**ACTION ITEM**
Extract all lines from the data beneath that include the word "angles".

========

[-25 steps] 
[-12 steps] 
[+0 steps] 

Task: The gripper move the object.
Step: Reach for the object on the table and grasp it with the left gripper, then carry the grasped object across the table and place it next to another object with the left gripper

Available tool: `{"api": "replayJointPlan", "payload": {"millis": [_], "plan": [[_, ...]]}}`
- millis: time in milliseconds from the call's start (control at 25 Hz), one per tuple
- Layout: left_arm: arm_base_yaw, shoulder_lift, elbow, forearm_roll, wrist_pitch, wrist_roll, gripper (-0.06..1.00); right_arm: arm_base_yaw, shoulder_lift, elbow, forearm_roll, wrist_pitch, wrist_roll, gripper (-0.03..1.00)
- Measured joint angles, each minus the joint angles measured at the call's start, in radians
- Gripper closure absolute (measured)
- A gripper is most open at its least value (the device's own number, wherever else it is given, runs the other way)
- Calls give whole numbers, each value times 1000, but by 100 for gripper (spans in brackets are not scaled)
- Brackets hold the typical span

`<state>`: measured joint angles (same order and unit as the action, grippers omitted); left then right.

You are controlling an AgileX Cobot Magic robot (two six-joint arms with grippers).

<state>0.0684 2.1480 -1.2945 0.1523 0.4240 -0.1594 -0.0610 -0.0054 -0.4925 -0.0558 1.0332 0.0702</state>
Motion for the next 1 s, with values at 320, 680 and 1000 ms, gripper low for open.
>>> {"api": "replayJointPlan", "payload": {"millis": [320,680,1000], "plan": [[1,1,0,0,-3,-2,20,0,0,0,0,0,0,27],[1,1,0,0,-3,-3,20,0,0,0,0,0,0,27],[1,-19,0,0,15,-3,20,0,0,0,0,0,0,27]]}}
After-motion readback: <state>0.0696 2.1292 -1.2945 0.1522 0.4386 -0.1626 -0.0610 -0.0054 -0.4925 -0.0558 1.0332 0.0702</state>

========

**ANSWER AREA**
- Measured joint angles, each minus the joint angles measured at the call's start, in radians
`<state>`: measured joint angles (same order and unit as the action, grippers omitted); left then right.

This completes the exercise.